This contribution comes from the desk of Dan Schlauch.
The importance of an effective kicking game in the NFL is undeniable. Kickers are regularly the highest scoring players on a team and are repeatedly asked to perform in key situations of high stakes. The difference between the best performing kicker (Janikowski) and the worst performing kicker (Brown) in 2009 totaled over 35 points, which would likely make the difference in several games. Additionally, the mean salary of kickers was the lowest in the NFL at just over $1.5 million.
However, despite these considerations, this analysis shows that kickers receive a disproportionately high percentage of team salary and that money spent on kickers has a startlingly low return on investment.
The database of information used in this study was collected from various play-by-play sources using a java parsing tool. The data covers detailed information on every NFL play in the modern era (since 2000). This totals 2654 games and 429,000 plays.
The purpose of this study is to evaluate the production of kickers relative to their salary. We should be calculating the marginal benefit of each marginal dollar spent on kicking. Kickers receiving more than average salary should produce more than average and vice versa. Our goal is to evaluate the degree to which this is true. In order to evaluate a kicker’s performance relative to a standard benchmark (in this case we use the expected value of average performance) we need to perform the non-trivial task of determining an expected kicker performance. Common kicker metrics, such as percentage and points, are effectively useless for this study. The degree to which sampling error of degree of difficulty influences a kicker’s success rate is enormous. A complete study needs to evaluate every kick performed by every kicker over the past decade and compare it to the expectation of success derived from the collection of all NFL kicks based on a reasonable number of measureable variables.
First, we must build the expectation database. From here we can begin the plotting of field goal success versus the most dominant variable- distance. At each yard line, success rates over the past 10 years were evaluated, and a local regression was applied to the resulting figures.

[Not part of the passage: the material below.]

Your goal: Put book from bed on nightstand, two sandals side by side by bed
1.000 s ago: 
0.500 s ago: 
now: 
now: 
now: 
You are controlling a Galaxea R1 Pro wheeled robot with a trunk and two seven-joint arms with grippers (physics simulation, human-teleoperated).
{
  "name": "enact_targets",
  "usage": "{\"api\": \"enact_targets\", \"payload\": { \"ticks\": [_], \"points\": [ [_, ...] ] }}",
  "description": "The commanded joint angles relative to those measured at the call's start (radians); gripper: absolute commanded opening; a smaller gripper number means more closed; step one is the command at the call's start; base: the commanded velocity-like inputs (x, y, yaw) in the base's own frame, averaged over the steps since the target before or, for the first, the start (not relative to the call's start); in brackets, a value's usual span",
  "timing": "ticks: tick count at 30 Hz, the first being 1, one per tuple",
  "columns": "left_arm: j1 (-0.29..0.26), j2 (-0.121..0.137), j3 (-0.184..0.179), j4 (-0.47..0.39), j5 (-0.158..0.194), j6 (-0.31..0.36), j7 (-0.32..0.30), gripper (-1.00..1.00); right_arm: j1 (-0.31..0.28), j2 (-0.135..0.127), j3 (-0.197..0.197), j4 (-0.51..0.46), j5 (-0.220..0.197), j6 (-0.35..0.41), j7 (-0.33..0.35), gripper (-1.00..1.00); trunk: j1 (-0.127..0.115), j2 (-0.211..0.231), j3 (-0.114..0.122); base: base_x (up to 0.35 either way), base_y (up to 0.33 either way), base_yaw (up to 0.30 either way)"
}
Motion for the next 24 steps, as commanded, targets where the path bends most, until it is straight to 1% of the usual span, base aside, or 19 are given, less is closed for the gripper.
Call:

For each yardage, we can calculate an expectation of each kick in the NFL based on the distance to the end zone. Each kick has an Expected Success (ES) between 0 and 1, and a binary result, 0 (miss) or 1 (good). For example, a kick from the 30 (47 yard FG), has an ES of .632. If the kick is good, the kicker will earn +.368 against his ES, or +.368 Expected Success Added (ESA). Conversely, he will earn -.632 ESA for a miss. The obvious benefit of this system is the low-bias, situation specific evaluation of kicker production that normalizes for kick difficulty. Above average kickers will have positive ESA’s and below average kickers will have negative ESA’s. By comparing the ES with every kick of a particular kicker’s season we are able to compare every kicker’s season to the global average to determine what benefit, if any, that player had to his team.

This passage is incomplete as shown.